> [What is being asked]:
Only the lines from the top of the data through the line containing "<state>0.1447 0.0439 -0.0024" should be duplicated, exactly as they appear.

> [Dataset content]:
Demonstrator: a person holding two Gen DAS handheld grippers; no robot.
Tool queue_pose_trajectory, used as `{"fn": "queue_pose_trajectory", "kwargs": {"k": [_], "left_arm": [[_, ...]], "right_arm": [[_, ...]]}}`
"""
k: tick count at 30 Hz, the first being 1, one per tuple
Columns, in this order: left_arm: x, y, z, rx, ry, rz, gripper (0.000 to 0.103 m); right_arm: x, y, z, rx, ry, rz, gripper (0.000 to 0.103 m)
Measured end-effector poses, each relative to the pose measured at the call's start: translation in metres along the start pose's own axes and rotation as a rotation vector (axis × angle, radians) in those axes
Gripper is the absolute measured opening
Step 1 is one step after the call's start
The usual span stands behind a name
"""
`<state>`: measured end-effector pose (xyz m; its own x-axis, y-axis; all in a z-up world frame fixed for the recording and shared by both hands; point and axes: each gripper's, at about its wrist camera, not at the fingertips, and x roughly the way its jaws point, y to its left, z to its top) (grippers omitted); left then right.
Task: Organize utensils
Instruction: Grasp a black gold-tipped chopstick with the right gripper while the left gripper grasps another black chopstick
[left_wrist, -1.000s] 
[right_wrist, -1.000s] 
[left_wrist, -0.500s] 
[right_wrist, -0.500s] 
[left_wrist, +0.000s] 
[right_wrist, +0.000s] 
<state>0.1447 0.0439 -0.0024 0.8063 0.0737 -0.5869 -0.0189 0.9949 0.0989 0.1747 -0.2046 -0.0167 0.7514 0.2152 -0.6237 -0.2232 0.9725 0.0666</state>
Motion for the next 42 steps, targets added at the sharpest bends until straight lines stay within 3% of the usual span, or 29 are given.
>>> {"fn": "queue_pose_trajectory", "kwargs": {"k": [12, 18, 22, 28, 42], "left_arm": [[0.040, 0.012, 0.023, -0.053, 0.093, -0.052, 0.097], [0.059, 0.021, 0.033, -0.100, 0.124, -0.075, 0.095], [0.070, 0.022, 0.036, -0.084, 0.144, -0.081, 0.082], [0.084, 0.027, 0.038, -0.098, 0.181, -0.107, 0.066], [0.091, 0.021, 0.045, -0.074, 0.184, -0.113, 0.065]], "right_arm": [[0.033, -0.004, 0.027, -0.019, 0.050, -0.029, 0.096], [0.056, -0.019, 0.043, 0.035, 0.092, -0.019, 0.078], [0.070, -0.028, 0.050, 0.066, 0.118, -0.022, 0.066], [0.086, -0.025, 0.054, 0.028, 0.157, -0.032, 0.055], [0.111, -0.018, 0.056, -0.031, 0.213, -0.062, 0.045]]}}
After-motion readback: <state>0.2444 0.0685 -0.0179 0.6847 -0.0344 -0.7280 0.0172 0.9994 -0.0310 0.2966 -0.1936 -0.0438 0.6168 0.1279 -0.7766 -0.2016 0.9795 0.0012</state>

> [Task solution]:
Demonstrator: a person holding two Gen DAS handheld grippers; no robot.
Tool queue_pose_trajectory, used as `{"fn": "queue_pose_trajectory", "kwargs": {"k": [_], "left_arm": [[_, ...]], "right_arm": [[_, ...]]}}`
"""
k: tick count at 30 Hz, the first being 1, one per tuple
Columns, in this order: left_arm: x, y, z, rx, ry, rz, gripper (0.000 to 0.103 m); right_arm: x, y, z, rx, ry, rz, gripper (0.000 to 0.103 m)
Measured end-effector poses, each relative to the pose measured at the call's start: translation in metres along the start pose's own axes and rotation as a rotation vector (axis × angle, radians) in those axes
Gripper is the absolute measured opening
Step 1 is one step after the call's start
The usual span stands behind a name
"""
`<state>`: measured end-effector pose (xyz m; its own x-axis, y-axis; all in a z-up world frame fixed for the recording and shared by both hands; point and axes: each gripper's, at about its wrist camera, not at the fingertips, and x roughly the way its jaws point, y to its left, z to its top) (grippers omitted); left then right.
Task: Organize utensils
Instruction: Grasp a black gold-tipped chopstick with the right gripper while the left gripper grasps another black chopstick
[left_wrist, -1.000s] 
[right_wrist, -1.000s] 
[left_wrist, -0.500s] 
[right_wrist, -0.500s] 
[left_wrist, +0.000s] 
[right_wrist, +0.000s] 
<state>0.1447 0.0439 -0.0024 0.8063 0.0737 -0.5869 -0.0189 0.9949 0.0989 0.1747 -0.2046 -0.0167 0.7514 0.2152 -0.6237 -0.2232 0.9725 0.0666</state>

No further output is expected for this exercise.